Fuori dal campo invece l’ispirazione arriva da altrove. Anche questa volta ha un nome e un cognome, ma nulla ha a che fare con il mondo del futsal. Non propriamente almeno. “Anna Petito, ovverio mia madre. Lei è la persona a cui devo tutto, senza la sua presenza non sarei mai potuta arrivare dove sono ora. La reputo anche la mia compagna di viaggio: mi ha sempre accompagnata e tutt’ora mi accompagna tutti i giorni agli allenamenti. E’ sempre presente, ogni domenica viene al palazzetto per sostenermi e cerca sempre di dare il meglio di se per permettermi di fare quello che più mi piace. E’ la mia ispirazione”.

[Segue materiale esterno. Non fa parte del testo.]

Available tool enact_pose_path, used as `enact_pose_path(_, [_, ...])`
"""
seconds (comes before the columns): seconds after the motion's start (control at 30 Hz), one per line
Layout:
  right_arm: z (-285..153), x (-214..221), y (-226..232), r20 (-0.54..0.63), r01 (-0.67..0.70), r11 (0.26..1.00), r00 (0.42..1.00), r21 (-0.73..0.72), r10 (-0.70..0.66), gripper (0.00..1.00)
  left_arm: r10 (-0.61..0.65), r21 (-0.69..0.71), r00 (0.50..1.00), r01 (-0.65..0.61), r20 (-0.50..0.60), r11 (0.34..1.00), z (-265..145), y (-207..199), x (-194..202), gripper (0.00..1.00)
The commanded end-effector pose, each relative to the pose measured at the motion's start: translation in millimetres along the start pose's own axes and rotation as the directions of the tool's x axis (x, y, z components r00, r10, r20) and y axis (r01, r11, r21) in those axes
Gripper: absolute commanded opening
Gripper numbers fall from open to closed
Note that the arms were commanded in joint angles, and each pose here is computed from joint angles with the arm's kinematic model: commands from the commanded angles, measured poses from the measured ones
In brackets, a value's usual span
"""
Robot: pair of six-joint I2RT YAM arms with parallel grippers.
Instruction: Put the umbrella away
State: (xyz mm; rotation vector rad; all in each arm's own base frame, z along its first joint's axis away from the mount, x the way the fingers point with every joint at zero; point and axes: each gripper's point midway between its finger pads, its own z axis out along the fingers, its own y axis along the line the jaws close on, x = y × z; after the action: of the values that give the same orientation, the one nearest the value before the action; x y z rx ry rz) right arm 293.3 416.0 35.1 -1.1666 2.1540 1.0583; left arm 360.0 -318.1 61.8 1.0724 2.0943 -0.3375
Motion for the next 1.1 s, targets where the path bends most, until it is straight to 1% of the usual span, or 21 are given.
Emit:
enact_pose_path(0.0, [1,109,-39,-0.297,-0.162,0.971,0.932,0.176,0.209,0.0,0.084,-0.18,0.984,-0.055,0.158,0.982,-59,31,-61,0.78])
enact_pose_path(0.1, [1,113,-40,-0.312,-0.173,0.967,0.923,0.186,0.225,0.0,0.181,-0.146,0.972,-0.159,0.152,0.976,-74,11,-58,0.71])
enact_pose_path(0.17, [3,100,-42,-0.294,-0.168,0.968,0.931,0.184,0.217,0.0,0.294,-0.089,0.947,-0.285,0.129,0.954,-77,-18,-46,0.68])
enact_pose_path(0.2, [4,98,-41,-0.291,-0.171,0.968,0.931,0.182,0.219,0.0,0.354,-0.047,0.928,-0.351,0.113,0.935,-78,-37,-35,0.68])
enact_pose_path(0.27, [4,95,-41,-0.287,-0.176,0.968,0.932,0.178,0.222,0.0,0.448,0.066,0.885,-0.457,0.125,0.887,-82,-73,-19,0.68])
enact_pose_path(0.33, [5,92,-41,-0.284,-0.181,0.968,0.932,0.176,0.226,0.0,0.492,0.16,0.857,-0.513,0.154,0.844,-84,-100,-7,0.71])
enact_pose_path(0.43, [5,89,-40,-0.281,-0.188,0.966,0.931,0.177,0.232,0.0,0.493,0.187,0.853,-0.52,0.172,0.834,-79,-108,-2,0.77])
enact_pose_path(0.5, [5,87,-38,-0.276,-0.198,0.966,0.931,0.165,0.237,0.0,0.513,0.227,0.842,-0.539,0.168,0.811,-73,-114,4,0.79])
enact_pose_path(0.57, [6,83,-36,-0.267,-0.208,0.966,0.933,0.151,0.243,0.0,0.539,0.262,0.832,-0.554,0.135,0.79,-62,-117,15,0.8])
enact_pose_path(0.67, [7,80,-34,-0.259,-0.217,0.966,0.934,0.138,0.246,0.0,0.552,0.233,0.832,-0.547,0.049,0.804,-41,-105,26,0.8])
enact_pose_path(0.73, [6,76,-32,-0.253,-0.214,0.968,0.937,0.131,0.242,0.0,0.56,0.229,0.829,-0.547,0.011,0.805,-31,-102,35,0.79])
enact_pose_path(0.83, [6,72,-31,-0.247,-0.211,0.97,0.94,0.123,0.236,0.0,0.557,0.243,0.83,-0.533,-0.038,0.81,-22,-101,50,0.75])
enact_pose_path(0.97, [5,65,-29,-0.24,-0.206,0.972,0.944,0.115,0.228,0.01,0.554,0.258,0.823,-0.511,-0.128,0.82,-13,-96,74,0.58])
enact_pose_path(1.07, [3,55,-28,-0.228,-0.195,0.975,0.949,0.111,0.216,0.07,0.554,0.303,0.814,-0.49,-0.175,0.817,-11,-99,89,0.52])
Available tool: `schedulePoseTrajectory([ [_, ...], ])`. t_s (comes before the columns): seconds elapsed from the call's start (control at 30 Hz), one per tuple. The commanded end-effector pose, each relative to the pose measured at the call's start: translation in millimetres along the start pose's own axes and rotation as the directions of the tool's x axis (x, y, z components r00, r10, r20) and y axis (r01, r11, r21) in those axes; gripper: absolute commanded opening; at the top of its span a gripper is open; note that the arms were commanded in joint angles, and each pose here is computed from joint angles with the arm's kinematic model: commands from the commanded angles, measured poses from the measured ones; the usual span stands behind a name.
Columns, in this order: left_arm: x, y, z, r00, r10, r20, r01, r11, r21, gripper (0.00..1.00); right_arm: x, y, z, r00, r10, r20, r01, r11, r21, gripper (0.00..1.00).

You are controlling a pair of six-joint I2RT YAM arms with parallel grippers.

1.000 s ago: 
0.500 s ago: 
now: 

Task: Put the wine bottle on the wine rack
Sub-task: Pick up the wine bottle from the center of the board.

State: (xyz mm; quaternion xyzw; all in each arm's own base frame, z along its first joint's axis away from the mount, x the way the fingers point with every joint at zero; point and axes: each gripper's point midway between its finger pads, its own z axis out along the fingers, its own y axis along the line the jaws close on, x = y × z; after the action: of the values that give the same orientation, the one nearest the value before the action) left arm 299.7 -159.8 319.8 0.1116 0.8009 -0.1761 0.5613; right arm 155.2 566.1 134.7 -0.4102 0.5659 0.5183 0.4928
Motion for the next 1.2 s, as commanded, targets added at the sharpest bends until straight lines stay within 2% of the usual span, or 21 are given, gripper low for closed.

Il sogno per Federica Ficeto è racchiuso tutto nel 40×20. “Se mi dovessero chiedere cosa voglio fare da grande, risponderei che vorrei che questo sport diventi il mio lavoro. Per questo voglio costruirlo fin da ora, impegnandomi, imparando il più possibile, migliorare per poter giocare le mie carte e mantenere la categoria con la mia squadra”. Per raggiungere questo ultimo obiettivo, la PSB Irpinia è chiamata a capitalizzare ogni occasione, il che vuol dire cercare di fare punti in ogni gara disputata.
Domani sarà la volta dell’Audace Verona. “E’ un turno difficile – commenta la pivot – come ogni giornata di campionato. In Serie A ogni squadra è attrezzata e agguerrita, questo ci accomuna. Giocheremo in trasferta inoltre, un fattore a favore delle nostre avversarie. Ma oramai abbiamo superato il girone di andata, abbiamo avuto modo di accumulare esperienza e convinzione. Vogliamo andare a Verona – conclude – per portare a casa con noi i tre punti”.